Sir Oswald had spoken thus lightly, in order to set his protégée more at her ease. He saw that her eyes were filled with tears, and moving to the window to give her time to recover herself, stood for some minutes looking out into the market-place. Then he came back to his easy chair by the fire, and addressed her once more.
"I shall post up to town this afternoon to make the arrangements of which I have spoken," he said; "you, in the meantime, will remain under the care of Mrs. Willet, to whom I shall entrust the purchase of your wardrobe. When that has been prepared, you will come straight to my house in Arlington Street, whence I will myself conduct you to the school I may have chosen as your residence. Remember, that from to-day you will begin a new life. Ah, by the bye, there is one other question I must ask. You have no relations, no associates of the past who are likely to torment you in the future?"

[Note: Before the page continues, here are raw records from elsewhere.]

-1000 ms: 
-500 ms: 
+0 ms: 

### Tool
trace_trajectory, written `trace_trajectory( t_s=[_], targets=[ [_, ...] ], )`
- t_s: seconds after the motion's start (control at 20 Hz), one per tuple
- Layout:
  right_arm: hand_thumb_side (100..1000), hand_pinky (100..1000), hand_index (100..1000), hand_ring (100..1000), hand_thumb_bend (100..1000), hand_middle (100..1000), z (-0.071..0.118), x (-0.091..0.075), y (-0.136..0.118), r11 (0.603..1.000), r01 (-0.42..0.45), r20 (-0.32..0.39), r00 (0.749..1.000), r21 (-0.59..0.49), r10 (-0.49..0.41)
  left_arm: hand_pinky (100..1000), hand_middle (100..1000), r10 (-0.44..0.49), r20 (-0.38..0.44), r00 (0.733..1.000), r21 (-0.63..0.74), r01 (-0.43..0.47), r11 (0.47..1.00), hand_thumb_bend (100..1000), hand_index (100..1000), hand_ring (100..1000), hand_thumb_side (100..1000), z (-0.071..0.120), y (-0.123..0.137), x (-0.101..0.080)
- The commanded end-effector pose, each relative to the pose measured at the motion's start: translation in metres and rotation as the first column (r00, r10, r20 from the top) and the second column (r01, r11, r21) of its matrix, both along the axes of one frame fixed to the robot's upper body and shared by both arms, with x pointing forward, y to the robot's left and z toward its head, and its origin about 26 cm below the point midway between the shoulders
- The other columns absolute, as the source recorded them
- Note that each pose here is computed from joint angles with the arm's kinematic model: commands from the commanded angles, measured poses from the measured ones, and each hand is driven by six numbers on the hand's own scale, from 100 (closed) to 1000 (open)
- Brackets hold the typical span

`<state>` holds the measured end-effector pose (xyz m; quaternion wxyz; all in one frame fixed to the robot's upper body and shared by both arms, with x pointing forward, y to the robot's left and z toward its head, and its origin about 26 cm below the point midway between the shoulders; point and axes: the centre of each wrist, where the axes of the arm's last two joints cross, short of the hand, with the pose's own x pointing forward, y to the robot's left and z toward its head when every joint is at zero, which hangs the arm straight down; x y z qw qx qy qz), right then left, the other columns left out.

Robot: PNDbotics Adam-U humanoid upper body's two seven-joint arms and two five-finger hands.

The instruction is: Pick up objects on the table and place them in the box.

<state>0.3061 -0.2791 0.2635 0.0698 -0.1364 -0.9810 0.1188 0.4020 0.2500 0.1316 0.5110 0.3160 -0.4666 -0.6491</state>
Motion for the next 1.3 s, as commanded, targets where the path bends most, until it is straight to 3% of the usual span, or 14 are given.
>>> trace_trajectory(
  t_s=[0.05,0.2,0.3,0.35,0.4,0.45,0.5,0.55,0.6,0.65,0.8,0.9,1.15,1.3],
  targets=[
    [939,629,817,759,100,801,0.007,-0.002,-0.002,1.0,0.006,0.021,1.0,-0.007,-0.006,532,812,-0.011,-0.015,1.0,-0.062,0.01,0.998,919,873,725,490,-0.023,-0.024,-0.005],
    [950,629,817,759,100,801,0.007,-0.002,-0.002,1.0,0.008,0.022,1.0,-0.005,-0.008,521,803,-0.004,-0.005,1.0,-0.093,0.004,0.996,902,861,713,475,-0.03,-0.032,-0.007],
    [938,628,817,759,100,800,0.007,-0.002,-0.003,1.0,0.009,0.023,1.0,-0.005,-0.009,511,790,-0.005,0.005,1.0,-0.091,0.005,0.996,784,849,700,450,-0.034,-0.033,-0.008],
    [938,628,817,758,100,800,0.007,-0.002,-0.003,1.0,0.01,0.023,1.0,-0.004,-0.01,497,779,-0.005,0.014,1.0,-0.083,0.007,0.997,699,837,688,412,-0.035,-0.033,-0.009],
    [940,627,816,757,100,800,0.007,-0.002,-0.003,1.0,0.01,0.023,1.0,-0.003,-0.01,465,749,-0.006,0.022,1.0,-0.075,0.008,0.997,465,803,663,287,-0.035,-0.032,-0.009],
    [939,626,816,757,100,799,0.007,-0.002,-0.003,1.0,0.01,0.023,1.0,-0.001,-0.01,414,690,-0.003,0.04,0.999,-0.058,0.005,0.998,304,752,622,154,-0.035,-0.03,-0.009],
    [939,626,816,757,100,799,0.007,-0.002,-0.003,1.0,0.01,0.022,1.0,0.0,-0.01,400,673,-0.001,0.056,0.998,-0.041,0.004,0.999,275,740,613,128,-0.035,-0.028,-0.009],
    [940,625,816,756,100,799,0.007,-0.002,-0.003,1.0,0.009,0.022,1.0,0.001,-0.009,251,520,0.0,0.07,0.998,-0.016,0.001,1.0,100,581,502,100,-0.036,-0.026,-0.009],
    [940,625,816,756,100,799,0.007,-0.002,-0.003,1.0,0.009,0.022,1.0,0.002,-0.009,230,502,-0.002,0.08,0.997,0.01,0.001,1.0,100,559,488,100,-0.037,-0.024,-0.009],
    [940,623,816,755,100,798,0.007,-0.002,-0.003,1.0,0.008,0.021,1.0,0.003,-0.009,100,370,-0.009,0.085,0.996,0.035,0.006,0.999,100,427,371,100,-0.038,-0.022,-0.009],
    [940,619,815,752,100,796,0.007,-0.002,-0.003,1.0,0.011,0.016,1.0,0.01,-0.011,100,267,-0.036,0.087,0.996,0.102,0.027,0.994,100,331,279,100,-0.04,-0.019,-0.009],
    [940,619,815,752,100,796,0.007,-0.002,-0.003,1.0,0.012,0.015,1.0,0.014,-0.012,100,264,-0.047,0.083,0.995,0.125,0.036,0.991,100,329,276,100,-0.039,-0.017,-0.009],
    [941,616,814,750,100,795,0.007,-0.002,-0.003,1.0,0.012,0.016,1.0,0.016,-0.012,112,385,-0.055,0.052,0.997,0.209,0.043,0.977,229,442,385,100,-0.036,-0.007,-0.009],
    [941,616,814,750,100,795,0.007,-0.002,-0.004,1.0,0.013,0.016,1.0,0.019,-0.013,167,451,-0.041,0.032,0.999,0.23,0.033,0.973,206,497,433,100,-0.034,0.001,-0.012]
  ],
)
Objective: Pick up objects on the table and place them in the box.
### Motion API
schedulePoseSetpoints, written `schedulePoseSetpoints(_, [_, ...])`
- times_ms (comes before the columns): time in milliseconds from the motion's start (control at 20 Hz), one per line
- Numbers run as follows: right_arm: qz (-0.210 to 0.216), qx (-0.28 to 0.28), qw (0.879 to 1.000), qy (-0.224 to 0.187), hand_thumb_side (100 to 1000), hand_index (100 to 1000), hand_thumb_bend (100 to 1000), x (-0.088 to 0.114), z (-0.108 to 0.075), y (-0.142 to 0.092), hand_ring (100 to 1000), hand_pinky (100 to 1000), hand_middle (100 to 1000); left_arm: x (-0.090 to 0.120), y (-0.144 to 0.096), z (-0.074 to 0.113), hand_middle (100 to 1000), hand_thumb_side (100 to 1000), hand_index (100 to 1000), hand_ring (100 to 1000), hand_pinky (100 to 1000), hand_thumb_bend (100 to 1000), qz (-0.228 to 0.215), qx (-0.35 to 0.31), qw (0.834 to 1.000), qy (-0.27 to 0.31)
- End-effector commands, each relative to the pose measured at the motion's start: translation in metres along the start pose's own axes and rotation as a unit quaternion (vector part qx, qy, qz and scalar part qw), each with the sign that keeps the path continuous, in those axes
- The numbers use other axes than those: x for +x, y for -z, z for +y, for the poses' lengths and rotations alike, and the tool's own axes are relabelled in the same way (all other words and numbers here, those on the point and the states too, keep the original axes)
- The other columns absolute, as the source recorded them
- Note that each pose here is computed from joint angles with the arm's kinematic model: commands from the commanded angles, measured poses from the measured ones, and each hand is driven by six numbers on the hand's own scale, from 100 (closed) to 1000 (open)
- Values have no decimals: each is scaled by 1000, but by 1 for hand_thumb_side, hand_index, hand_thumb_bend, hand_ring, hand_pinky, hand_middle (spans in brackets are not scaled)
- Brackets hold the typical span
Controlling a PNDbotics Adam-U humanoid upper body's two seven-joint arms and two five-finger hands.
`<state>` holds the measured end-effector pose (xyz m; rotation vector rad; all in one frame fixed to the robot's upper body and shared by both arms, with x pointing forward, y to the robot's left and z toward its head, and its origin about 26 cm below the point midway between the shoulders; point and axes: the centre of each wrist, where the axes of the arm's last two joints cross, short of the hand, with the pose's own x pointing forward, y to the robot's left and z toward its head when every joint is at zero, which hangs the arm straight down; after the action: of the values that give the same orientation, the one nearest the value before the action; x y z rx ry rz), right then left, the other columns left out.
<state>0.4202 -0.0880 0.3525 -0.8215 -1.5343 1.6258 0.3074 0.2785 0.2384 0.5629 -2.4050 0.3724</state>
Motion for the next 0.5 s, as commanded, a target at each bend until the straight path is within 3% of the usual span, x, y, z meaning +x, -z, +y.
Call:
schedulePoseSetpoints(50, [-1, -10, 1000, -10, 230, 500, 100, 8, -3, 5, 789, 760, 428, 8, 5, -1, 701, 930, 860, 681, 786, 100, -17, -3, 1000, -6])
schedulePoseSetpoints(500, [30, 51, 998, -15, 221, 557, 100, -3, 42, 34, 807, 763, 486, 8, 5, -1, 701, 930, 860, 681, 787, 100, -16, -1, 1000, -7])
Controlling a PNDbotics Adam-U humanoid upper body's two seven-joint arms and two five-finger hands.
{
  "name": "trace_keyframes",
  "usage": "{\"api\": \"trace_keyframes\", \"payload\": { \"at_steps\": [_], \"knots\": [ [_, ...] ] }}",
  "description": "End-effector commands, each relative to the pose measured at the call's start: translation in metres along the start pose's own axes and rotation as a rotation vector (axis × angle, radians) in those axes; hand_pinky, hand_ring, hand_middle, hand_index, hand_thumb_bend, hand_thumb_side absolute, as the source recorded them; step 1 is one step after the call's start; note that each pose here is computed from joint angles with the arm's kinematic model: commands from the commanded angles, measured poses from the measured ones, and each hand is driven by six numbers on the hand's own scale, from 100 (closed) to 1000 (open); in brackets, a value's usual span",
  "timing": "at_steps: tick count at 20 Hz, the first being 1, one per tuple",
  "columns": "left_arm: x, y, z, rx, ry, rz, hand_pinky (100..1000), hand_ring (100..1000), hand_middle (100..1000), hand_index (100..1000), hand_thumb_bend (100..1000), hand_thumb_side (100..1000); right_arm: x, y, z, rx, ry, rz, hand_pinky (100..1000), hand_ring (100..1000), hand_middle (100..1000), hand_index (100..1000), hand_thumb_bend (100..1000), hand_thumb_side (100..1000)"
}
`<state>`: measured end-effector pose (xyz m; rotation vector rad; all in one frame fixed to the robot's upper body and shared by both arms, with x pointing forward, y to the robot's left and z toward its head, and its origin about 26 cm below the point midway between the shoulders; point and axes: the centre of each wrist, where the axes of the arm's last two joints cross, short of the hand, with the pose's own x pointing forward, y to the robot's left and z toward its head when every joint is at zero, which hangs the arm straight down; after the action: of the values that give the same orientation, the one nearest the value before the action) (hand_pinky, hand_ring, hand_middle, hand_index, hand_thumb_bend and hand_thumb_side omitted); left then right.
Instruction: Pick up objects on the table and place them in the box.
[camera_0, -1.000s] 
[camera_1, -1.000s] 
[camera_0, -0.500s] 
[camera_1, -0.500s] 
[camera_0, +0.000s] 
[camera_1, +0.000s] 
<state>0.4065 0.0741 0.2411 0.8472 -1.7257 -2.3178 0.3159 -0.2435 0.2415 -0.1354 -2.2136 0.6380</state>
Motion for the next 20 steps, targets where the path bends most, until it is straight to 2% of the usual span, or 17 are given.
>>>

"None. I have no relations who would dare approach me, and I have always held myself aloof from all associates."
"Good, then the future lies clear before you. And now you can return to Mrs. Willet. I will see her presently, and make all arrangements for your comfort."
Honoria curtseyed to her benefactor, and left the room in silence. Her every gesture and her every tone were those of a lady. Sir Oswald looked after her with wonder, as she disappeared from the apartment.
The landlady of the "Star" was very much surprised when Sir Oswald Eversleigh requested her to keep the ballad-singer in her charge for a week, and to purchase for her a simple but thoroughly complete wardrobe.
"And now," said Sir Oswald, "I confide her to you for a week, Mrs. Willet, at the end of which time I hope her wardrobe will be ready. I will write you a cheque for--say fifty pounds. If that is not enough, you can have more."
"Lor' bless you, Sir Oswald, it's more than enough to set her up like a duchess, in a manner of speaking," answered the landlady; and then, seeing Sir Oswald had no more to say to her, she curtseyed and withdrew.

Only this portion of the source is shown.